Proof or Placebo
If your supplement can’t survive contact with PubMed, it doesn’t deserve your wallet.
Channel: Proof or Placebo
Tagline: If your supplement can’t survive contact with PubMed, it doesn’t deserve your wallet.
Niche: Consumer-facing supplement evidence intelligence — an automated, opinionated site that grades trending supplements against actual clinical trials, meta-analyses, government fact sheets, and FDA adverse-event reports so normal people can tell the difference between promising compounds, overpriced wishful thinking, and capsules with a body count.
Target audience: Health-conscious adults, gym rats, sleep strugglers, longevity nerds, anxious parents, biohacker-curious professionals, and burned consumers who are tired of affiliate bloggers calling every powder “game-changing.”
Why now: The supplement market is gigantic, consumer trust is soft, and the internet is drowning in hype. Public evidence is now rich enough to automate at scale: PubMed returns 29,836 results for “herbal supplement clinical trial,” publication volume grew from 1,178 in 2010 to 1,809 in 2025, ClinicalTrials.gov shows 3,362 completed studies for just a handful of common supplements (ashwagandha, turmeric, creatine, magnesium), and openFDA exposes 148,459+ food adverse-event reports. Translation: the raw material exists for a brutally useful evidence engine, but almost nobody is packaging it beautifully, honestly, and for free.
Content Example:
Sample headline: Ashwagandha Is Not Magic — But It’s Also Not Total Nonsense
The ashwagandha economy runs on a familiar scam: take a mildly interesting plant, wrap it in “ancient wisdom” plus cortisol panic plus six-pack-adjacent masculinity, then sell the same capsule as a stress fix, testosterone booster, sleep hack, and productivity weapon.
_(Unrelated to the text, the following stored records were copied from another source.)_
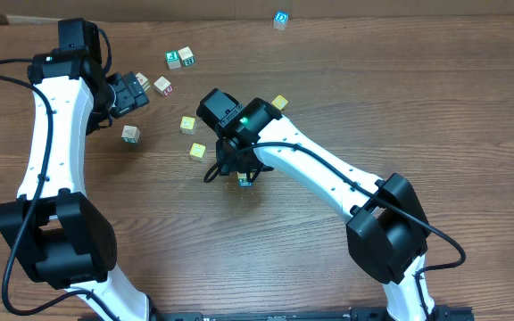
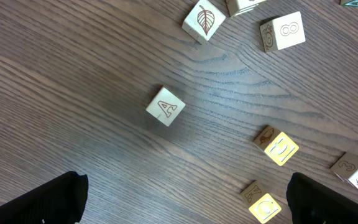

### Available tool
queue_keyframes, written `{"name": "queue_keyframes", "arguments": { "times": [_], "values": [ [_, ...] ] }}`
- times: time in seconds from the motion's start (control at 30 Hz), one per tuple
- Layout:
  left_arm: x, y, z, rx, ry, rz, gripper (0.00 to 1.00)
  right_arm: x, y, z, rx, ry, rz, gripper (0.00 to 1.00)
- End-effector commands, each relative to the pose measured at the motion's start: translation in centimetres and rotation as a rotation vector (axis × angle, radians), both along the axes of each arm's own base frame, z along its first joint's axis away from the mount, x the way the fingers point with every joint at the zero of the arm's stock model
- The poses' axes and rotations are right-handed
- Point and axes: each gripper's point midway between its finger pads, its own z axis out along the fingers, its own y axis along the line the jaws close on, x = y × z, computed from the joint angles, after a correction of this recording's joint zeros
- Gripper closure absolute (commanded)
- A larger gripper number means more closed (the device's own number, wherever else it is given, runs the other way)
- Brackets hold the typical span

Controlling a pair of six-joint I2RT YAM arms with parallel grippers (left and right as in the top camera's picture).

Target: Form a tower

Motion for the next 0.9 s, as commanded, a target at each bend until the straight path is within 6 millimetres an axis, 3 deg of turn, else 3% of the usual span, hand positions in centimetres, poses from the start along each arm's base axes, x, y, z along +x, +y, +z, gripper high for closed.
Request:
{"name": "queue_keyframes", "arguments": {
  "times": [0.0, 0.33, 0.73, 0.87],
  "values": [
    [0.3, -0.1, 1.5, 0.003, -0.04, -0.018, 0.01, 0.7, -0.6, 0.0, -0.029, -0.039, -0.034, 0.35],
    [0.3, -0.1, 1.5, 0.003, -0.041, -0.018, 0.01, 0.2, -0.8, -1.3, -0.039, -0.027, -0.064, 0.37],
    [0.3, -0.1, 1.5, 0.003, -0.041, -0.018, 0.0, -0.3, -0.5, -1.4, -0.02, 0.002, -0.073, 0.53],
    [0.3, -0.1, 1.5, 0.003, -0.041, -0.017, 0.01, -0.4, -0.4, -1.5, -0.012, 0.01, -0.071, 0.55]
  ]
}}
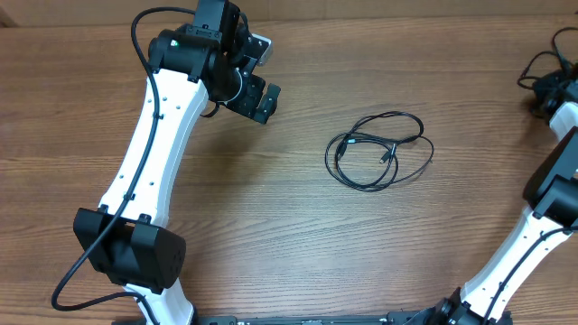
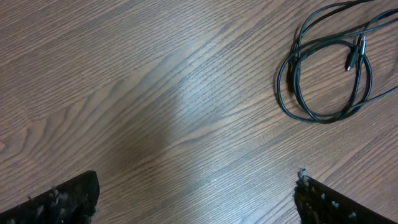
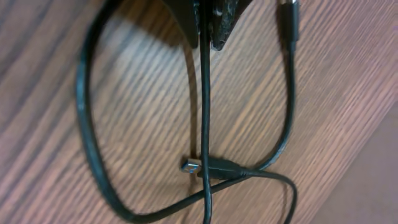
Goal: Untangle cables
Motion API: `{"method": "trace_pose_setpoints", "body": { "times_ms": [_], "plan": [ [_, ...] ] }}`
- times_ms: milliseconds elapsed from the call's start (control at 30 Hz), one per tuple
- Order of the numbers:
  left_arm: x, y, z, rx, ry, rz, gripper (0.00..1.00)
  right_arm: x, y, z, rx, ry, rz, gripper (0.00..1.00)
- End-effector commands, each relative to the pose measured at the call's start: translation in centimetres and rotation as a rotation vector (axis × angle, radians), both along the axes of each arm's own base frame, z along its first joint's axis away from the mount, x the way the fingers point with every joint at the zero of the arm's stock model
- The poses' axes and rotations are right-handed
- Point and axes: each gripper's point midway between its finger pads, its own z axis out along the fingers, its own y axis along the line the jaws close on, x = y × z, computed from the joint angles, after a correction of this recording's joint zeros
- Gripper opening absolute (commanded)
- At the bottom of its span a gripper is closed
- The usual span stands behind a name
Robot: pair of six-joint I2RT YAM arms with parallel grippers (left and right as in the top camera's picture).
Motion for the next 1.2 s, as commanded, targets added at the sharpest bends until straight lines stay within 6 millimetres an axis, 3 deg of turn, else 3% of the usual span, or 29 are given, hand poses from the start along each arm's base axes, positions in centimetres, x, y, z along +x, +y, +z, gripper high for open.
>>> {"method": "trace_pose_setpoints", "body": {
  "times_ms": [0,67,133,167,200,333,500,667,733,833,900,967,1067,1167],
  "plan": [
    [-0.3,-0.3,-0.3,-0.017,0.023,0.005,0.99,1.3,1.9,0.0,0.014,-0.006,0.036,0.08],
    [-0.5,-0.3,-0.4,-0.014,0.032,0.005,1.0,1.8,2.0,0.6,0.012,-0.02,0.045,0.48],
    [-0.6,-0.2,-0.4,-0.012,0.038,0.005,1.0,2.5,2.4,2.0,0.021,-0.049,0.079,0.59],
    [-0.7,-0.2,-0.4,-0.011,0.039,0.005,1.0,2.9,2.6,3.1,0.027,-0.069,0.101,0.76],
    [-0.7,-0.2,-0.4,-0.011,0.038,0.005,1.0,3.2,2.7,4.2,0.031,-0.088,0.116,1.0],
    [-0.4,-0.3,-0.3,-0.014,0.027,0.005,1.0,4.3,2.2,9.4,0.019,-0.143,0.141,1.0],
    [-0.4,-0.3,-0.3,-0.014,0.025,0.005,1.0,4.6,1.8,14.5,0.008,-0.15,0.134,1.0],
    [-0.4,-0.3,-0.3,-0.014,0.025,0.005,1.0,4.1,1.8,17.6,0.004,-0.145,0.124,1.0],
    [-0.4,-0.3,-0.3,-0.014,0.025,0.005,1.0,3.5,1.2,17.3,-0.002,-0.117,0.094,1.0],
    [-0.4,-0.3,-0.3,-0.014,0.026,0.005,1.0,0.7,0.6,12.5,0.114,0.009,-0.064,1.0],
    [-0.3,-0.3,-0.3,-0.015,0.021,0.005,1.0,-0.9,1.4,8.9,0.271,0.07,-0.141,1.0],
    [0.1,-0.4,-0.2,-0.019,0.008,0.004,1.0,-1.6,2.6,6.8,0.402,0.093,-0.148,1.0],
    [0.3,-0.5,-0.1,-0.021,-0.001,0.004,1.0,-2.5,4.4,5.8,0.613,0.089,-0.207,1.0],
    [0.3,-0.5,-0.1,-0.022,-0.002,0.004,1.0,-2.1,6.9,6.6,0.835,0.043,-0.22,1.0]
  ]
}}
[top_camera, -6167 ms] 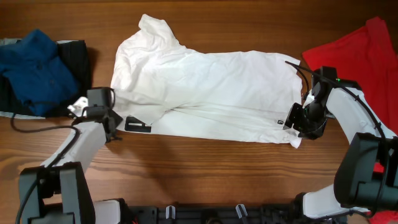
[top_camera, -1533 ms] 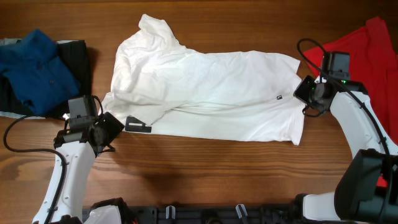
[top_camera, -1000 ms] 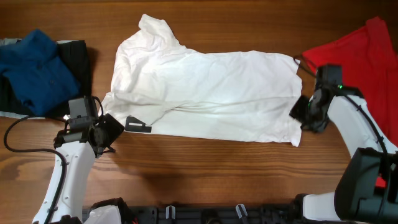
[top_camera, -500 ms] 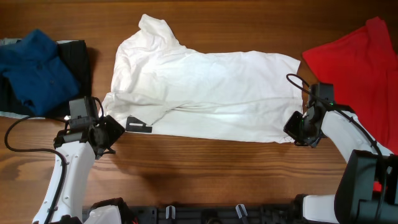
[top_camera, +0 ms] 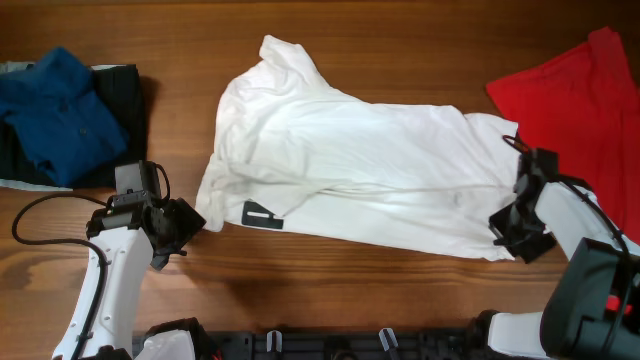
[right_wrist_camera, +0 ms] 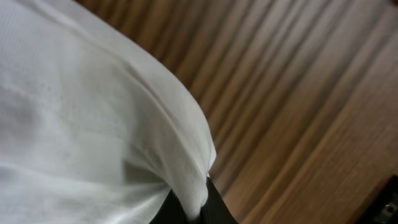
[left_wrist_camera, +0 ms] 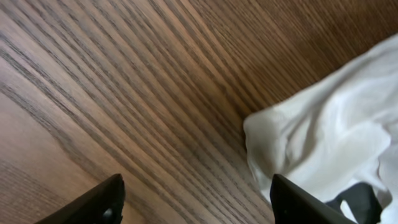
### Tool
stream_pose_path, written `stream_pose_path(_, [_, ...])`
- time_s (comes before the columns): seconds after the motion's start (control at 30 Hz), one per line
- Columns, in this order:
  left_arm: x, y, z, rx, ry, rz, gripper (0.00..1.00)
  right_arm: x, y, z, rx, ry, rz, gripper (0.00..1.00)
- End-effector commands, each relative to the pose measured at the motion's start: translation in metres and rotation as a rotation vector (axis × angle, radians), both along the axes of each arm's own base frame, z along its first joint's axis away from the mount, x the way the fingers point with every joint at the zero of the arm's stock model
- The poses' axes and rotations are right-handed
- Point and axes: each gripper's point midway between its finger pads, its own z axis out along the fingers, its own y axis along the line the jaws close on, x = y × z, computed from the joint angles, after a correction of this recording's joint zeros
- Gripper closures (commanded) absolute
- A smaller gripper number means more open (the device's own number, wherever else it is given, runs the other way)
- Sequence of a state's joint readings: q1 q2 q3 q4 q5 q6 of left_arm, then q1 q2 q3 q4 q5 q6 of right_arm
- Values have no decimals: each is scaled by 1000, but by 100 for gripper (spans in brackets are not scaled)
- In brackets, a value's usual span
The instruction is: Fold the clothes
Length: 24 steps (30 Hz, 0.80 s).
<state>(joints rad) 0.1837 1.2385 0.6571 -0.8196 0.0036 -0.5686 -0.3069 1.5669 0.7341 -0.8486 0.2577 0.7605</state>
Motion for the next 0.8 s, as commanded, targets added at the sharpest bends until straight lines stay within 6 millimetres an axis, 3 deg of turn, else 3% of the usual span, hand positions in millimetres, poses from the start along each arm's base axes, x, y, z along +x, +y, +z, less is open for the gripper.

The evidence is more interesting — and less flattering — than the label. What the trial record suggests is that ashwagandha may help some people with stress and self-reported anxiety symptoms, but the typical study is small, short, and annoyingly inconsistent in extract type, dose, and outcome measures. In plain English: there is signal here, but the signal keeps showing up dressed as marketing.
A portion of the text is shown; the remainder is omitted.